▶ **Work item**:
Copy the entries exactly. Leave out any pictures.

▶ **Given information**:
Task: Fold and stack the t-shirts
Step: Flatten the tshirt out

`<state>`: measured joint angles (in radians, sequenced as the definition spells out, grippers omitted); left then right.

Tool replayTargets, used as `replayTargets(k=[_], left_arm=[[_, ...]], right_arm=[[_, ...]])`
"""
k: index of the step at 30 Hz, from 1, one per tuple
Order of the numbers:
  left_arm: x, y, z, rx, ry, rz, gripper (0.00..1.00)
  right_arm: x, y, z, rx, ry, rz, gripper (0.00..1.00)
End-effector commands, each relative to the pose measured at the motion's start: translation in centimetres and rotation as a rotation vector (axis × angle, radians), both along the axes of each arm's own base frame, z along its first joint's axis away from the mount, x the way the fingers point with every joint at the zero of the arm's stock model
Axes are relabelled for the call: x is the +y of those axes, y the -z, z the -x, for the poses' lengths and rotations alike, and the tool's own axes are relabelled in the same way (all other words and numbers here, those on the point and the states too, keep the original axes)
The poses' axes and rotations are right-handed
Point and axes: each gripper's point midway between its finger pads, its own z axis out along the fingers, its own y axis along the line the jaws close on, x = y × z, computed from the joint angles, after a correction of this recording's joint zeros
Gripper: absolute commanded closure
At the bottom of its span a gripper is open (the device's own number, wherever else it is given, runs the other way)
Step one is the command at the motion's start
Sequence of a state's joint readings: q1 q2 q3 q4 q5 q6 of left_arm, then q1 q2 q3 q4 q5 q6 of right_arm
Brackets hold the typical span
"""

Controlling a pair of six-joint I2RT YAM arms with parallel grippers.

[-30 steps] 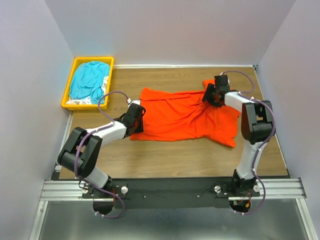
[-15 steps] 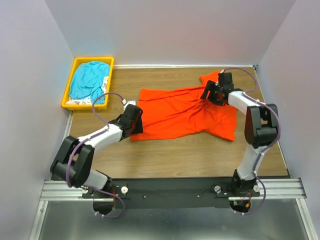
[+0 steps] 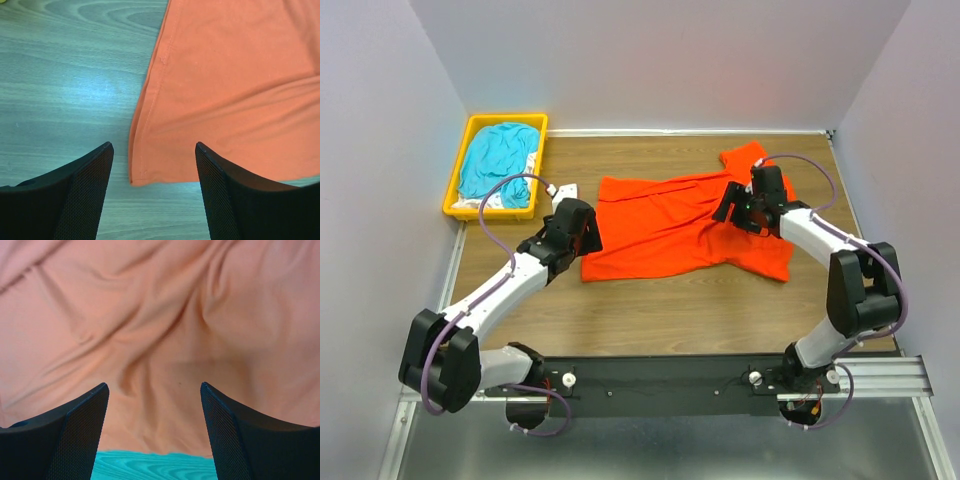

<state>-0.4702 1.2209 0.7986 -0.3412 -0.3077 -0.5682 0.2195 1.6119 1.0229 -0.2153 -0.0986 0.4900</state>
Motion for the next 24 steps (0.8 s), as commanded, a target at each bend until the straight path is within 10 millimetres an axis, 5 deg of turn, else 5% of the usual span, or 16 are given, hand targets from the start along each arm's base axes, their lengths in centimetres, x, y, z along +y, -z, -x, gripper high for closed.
replayTargets(k=[1, 6, 11, 16, 24], left_arm=[[0.6, -0.9, -0.9, -0.041, -0.005, -0.038, 0.25], [2.5, 0.4, -3.0, -0.065, -0.069, -0.078, 0.25], [0.8, 2.1, -3.1, -0.025, -0.005, 0.022, 0.25], [-0.3, 3.5, -2.4, 0.008, 0.023, 0.081, 0.26], [1.3, 1.5, -1.6, -0.051, -0.043, 0.066, 0.27]], right_arm=[[0.2, 1.6, 0.4, 0.057, 0.040, -0.040, 0.20], [-0.1, 3.9, -1.2, 0.080, -0.009, 0.038, 0.19], [-0.7, 5.9, -1.3, 0.154, -0.013, 0.097, 0.19], [-1.5, 3.4, -2.1, 0.115, 0.028, 0.126, 0.20], [-3.7, -0.9, -0.5, 0.015, 0.059, 0.205, 0.20]])
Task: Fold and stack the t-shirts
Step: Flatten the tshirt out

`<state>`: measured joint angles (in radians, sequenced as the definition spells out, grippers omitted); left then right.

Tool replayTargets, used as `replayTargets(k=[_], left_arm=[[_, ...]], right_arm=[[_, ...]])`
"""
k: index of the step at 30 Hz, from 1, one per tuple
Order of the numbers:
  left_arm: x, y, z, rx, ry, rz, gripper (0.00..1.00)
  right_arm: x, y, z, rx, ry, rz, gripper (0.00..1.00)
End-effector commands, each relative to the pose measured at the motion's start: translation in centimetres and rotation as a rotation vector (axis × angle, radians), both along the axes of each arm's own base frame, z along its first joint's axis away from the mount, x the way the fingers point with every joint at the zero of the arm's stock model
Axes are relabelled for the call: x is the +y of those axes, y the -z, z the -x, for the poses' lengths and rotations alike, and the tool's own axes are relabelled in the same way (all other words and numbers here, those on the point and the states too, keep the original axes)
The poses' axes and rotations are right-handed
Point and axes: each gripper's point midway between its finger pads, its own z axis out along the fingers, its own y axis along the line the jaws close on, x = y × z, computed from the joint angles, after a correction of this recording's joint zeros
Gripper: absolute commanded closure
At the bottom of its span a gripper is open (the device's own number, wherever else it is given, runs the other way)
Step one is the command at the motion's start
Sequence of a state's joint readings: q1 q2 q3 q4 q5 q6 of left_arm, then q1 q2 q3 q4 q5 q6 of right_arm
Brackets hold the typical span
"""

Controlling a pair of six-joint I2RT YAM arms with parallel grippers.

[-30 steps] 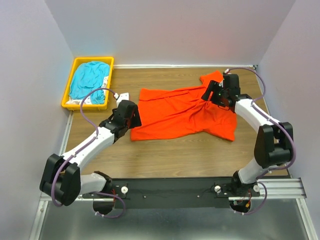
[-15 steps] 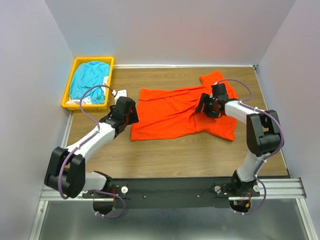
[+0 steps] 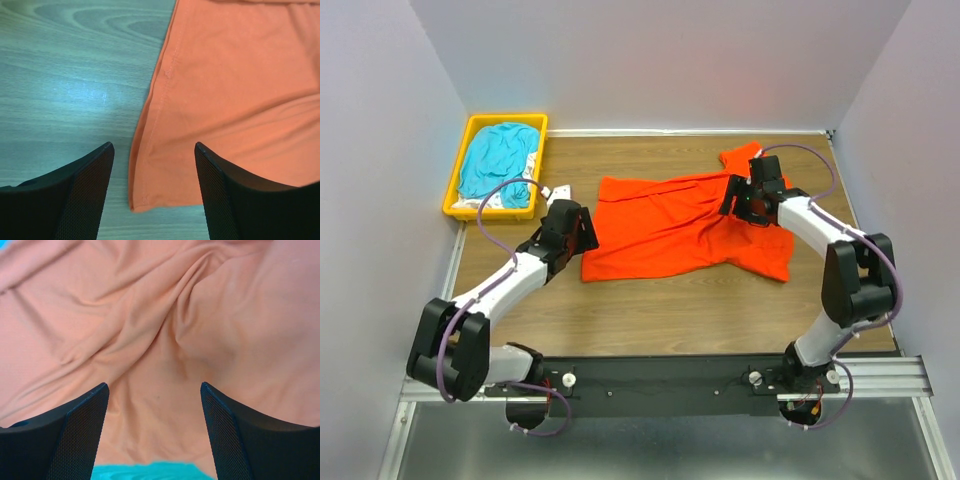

▶ **Solution for this task**:
Task: Fold and stack the t-shirts
Step: Flatten the tshirt out

`<state>`: measured joint angles (in radians, sequenced as the definition spells out, grippers omitted); left then right.

Tool replayTargets, used as `replayTargets(k=[_], left_arm=[[_, ...]], right_arm=[[_, ...]])`
"""
k: index of the step at 30 Hz, from 1, one per tuple
Order of the numbers:
  left_arm: x, y, z, rx, ry, rz, gripper (0.00..1.00)
  right_arm: x, y, z, rx, ry, rz, gripper (0.00..1.00)
End-effector commands, each relative to the pose measured at the motion's start: translation in centimetres and rotation as a rotation vector (axis × angle, radians), both along the axes of each arm's own base frame, z along its first joint's axis away from the mount, x the way the fingers point with every joint at the zero of the arm's stock model
Axes are relabelled for the call: x is the +y of those axes, y the -z, z the -x, for the poses' lengths and rotations alike, and the tool's own axes are relabelled in the same way (all other words and numbers here, those on the point and the states too, keep the original axes)
The poses' axes and rotations are right-handed
Point and axes: each gripper's point midway between its finger pads, its own z axis out along the fingers, its own y axis along the line the jaws close on, x = y × z, computed from the joint angles, after a correction of this recording's joint zeros
Gripper: absolute commanded closure
At the bottom of its span a gripper is open (the device's own number, wherever else it is given, runs the other way)
Step one is the command at the motion's start
Sequence of a state's joint readings: q1 q2 q3 q4 q5 q6 of left_arm, then q1 q2 q3 q4 q5 q6 of right_arm
Brackets hold the typical span
"""

Controlling a pair of six-joint I2RT YAM arms with parallel grippers.

[-30 steps] 
[-15 steps] 
[+0 steps] 

<state>-0.4702 1.2209 0.7986 -0.3412 -0.3077 -0.5682 0.2195 1.6119 1.0229 -0.2153 -0.0986 0.4900</state>
Motion for the next 24 steps (0.8 s), as commanded, a target at each bend until the straight path is within 10 millimetres an axis, 5 deg of turn, else 5% of the usual span, or 16 are given, hand targets from the start along each arm's base axes, their lengths in centimetres, x, y, z along +y, -z, -x, gripper high for closed.
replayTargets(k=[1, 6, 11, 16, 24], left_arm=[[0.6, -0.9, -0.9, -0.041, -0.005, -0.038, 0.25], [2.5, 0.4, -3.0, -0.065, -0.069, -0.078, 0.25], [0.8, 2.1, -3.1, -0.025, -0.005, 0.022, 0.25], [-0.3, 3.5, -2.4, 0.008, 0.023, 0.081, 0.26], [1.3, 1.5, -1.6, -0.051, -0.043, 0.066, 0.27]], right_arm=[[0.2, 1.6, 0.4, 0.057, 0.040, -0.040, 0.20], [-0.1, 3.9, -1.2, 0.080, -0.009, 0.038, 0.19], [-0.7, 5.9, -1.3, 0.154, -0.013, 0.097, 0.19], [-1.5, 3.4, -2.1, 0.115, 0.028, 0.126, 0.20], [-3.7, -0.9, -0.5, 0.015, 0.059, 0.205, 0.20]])
Task: Fold and stack the t-shirts
Step: Flatten the tshirt out

`<state>`: measured joint angles (in radians, sequenced as the definition spells out, grippers omitted); left then right.

Tool replayTargets, used as `replayTargets(k=[_], left_arm=[[_, ...]], right_arm=[[_, ...]])`
"""
k: index of the step at 30 Hz, from 1, one per tuple
Order of the numbers:
  left_arm: x, y, z, rx, ry, rz, gripper (0.00..1.00)
  right_arm: x, y, z, rx, ry, rz, gripper (0.00..1.00)
End-effector commands, each relative to the pose measured at the motion's start: translation in centimetres and rotation as a rotation vector (axis × angle, radians), both along the axes of each arm's own base frame, z along its first joint's axis away from the mount, x the way the fingers point with every joint at the zero of the arm's stock model
Axes are relabelled for the call: x is the +y of those axes, y the -z, z the -x, for the poses' lengths and rotations alike, and the tool's own axes are relabelled in the same way (all other words and numbers here, those on the point and the states too, keep the original axes)
The poses' axes and rotations are right-handed
Point and axes: each gripper's point midway between its finger pads, its own z axis out along the fingers, its own y axis along the line the jaws close on, x = y × z, computed from the joint angles, after a correction of this recording's joint zeros
Gripper: absolute commanded closure
At the bottom of its span a gripper is open (the device's own number, wherever else it is given, runs the other way)
Step one is the command at the motion's start
Sequence of a state's joint readings: q1 q2 q3 q4 q5 q6 of left_arm, then q1 q2 q3 q4 q5 q6 of right_arm
Brackets hold the typical span
"""

Controlling a pair of six-joint I2RT YAM arms with parallel grippers.

[-30 steps] 
[-15 steps] 
[+0 steps] 

The exercise asks for nothing more than this.